Exercise requirements =
Set down the material exactly, keeping every line whole.

Input data =
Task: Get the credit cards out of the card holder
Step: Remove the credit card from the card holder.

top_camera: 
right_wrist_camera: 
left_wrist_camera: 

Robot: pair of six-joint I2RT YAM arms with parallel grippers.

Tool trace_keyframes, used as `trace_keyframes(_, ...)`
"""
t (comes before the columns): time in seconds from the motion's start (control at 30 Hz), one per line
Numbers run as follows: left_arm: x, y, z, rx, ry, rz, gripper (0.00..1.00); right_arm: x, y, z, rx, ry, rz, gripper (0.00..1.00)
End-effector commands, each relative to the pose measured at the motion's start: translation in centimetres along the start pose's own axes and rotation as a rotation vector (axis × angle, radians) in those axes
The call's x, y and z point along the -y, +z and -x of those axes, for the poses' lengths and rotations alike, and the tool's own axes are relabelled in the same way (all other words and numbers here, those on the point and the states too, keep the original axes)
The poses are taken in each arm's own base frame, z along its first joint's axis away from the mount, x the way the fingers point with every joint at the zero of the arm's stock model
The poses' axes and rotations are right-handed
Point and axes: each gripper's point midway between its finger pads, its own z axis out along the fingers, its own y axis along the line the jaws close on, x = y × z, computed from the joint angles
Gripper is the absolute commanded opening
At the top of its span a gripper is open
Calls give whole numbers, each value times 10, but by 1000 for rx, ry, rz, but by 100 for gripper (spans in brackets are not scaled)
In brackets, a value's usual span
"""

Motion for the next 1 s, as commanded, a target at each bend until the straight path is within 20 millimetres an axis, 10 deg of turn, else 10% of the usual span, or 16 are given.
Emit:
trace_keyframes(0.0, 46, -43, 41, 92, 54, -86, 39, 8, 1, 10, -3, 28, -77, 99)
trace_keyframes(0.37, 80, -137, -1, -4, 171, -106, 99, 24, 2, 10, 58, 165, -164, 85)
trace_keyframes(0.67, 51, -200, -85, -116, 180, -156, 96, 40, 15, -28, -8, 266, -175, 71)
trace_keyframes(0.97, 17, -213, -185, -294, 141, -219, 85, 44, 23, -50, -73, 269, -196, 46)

Result below =
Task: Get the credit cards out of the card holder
Step: Remove the credit card from the card holder.

top_camera: 
right_wrist_camera: 
left_wrist_camera: 

Robot: pair of six-joint I2RT YAM arms with parallel grippers.

Tool trace_keyframes, used as `trace_keyframes(_, ...)`
"""
t (comes before the columns): time in seconds from the motion's start (control at 30 Hz), one per line
Numbers run as follows: left_arm: x, y, z, rx, ry, rz, gripper (0.00..1.00); right_arm: x, y, z, rx, ry, rz, gripper (0.00..1.00)
End-effector commands, each relative to the pose measured at the motion's start: translation in centimetres along the start pose's own axes and rotation as a rotation vector (axis × angle, radians) in those axes
The call's x, y and z point along the -y, +z and -x of those axes, for the poses' lengths and rotations alike, and the tool's own axes are relabelled in the same way (all other words and numbers here, those on the point and the states too, keep the original axes)
The poses are taken in each arm's own base frame, z along its first joint's axis away from the mount, x the way the fingers point with every joint at the zero of the arm's stock model
The poses' axes and rotations are right-handed
Point and axes: each gripper's point midway between its finger pads, its own z axis out along the fingers, its own y axis along the line the jaws close on, x = y × z, computed from the joint angles
Gripper is the absolute commanded opening
At the top of its span a gripper is open
Calls give whole numbers, each value times 10, but by 1000 for rx, ry, rz, but by 100 for gripper (spans in brackets are not scaled)
In brackets, a value's usual span
"""

Motion for the next 1 s, as commanded, a target at each bend until the straight path is within 20 millimetres an axis, 10 deg of turn, else 10% of the usual span, or 16 are given.
Emit:
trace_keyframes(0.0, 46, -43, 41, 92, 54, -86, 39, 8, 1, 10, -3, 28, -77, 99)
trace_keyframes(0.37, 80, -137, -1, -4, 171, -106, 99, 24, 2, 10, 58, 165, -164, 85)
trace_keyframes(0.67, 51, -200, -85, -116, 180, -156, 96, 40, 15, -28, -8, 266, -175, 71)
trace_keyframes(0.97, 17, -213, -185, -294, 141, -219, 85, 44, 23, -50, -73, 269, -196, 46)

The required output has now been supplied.